EXERCISE INSTRUCTIONS:
Write out again, exactly, the lines below starting at the one with "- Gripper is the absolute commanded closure" and ending at the one with "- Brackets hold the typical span".

GIVEN INFORMATION:
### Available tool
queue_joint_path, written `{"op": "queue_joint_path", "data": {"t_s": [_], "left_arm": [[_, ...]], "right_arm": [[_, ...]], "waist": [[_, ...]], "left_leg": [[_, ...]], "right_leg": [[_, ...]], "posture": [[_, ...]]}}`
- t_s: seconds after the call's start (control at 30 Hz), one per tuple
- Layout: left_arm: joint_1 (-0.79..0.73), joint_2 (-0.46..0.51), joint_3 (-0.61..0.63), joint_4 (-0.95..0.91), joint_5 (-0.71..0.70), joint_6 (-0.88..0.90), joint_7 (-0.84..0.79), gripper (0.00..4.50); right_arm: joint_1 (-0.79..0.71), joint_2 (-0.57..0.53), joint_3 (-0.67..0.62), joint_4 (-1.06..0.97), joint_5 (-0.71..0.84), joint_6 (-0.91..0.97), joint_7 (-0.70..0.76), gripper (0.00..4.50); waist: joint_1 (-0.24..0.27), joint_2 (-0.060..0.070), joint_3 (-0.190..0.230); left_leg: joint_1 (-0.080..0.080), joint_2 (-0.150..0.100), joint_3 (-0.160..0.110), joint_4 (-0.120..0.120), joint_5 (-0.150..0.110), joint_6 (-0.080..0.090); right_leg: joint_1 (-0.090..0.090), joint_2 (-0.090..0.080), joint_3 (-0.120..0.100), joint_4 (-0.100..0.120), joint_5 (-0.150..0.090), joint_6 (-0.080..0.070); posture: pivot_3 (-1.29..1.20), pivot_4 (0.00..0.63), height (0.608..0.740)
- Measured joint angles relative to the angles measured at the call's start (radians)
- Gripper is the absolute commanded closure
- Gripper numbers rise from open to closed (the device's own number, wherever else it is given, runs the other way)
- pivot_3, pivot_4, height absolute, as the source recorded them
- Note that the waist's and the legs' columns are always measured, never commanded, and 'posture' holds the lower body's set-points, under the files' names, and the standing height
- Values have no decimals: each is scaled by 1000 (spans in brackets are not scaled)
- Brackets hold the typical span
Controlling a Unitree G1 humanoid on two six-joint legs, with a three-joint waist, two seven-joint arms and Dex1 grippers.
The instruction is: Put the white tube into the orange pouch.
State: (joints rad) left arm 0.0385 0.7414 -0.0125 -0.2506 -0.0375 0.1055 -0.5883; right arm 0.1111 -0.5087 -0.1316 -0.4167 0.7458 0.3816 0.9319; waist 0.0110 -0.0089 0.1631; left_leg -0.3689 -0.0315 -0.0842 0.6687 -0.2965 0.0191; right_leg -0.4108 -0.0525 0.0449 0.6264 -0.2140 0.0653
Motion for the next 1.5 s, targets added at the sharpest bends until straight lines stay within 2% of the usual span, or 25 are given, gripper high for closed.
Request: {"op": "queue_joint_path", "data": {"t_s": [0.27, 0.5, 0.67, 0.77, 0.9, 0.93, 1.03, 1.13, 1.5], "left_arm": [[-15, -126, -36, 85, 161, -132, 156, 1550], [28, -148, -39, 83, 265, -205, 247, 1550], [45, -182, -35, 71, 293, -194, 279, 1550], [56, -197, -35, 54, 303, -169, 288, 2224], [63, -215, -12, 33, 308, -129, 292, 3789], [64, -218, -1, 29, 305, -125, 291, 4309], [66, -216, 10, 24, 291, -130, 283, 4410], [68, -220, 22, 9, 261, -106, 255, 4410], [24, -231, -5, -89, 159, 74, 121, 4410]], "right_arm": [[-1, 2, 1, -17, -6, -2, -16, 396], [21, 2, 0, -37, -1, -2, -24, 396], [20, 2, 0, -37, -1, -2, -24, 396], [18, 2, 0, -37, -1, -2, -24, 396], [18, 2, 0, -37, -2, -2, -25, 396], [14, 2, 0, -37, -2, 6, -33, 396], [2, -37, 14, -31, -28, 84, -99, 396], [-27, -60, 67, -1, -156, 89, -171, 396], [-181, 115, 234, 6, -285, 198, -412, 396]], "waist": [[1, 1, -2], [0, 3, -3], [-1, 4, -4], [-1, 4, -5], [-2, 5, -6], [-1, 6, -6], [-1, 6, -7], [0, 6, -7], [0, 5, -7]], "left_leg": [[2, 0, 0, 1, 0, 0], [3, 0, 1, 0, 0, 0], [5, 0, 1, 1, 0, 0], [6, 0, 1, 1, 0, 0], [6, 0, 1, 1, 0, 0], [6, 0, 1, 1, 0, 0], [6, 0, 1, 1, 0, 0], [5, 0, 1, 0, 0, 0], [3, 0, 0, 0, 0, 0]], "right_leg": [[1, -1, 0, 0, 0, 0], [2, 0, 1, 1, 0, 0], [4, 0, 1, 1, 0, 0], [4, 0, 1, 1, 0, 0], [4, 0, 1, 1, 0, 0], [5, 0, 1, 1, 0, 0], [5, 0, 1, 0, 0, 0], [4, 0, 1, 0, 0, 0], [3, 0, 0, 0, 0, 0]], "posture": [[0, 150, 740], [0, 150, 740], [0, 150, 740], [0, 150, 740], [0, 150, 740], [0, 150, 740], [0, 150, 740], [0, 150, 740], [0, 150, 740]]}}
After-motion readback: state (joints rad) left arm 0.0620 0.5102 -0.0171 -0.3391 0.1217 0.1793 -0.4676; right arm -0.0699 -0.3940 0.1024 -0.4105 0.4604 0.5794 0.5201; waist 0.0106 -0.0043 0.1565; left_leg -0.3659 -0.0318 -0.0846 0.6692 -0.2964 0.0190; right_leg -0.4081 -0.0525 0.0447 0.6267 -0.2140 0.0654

REPLY TO THE EXERCISE:
- Gripper is the absolute commanded closure
- Gripper numbers rise from open to closed (the device's own number, wherever else it is given, runs the other way)
- pivot_3, pivot_4, height absolute, as the source recorded them
- Note that the waist's and the legs' columns are always measured, never commanded, and 'posture' holds the lower body's set-points, under the files' names, and the standing height
- Values have no decimals: each is scaled by 1000 (spans in brackets are not scaled)
- Brackets hold the typical span

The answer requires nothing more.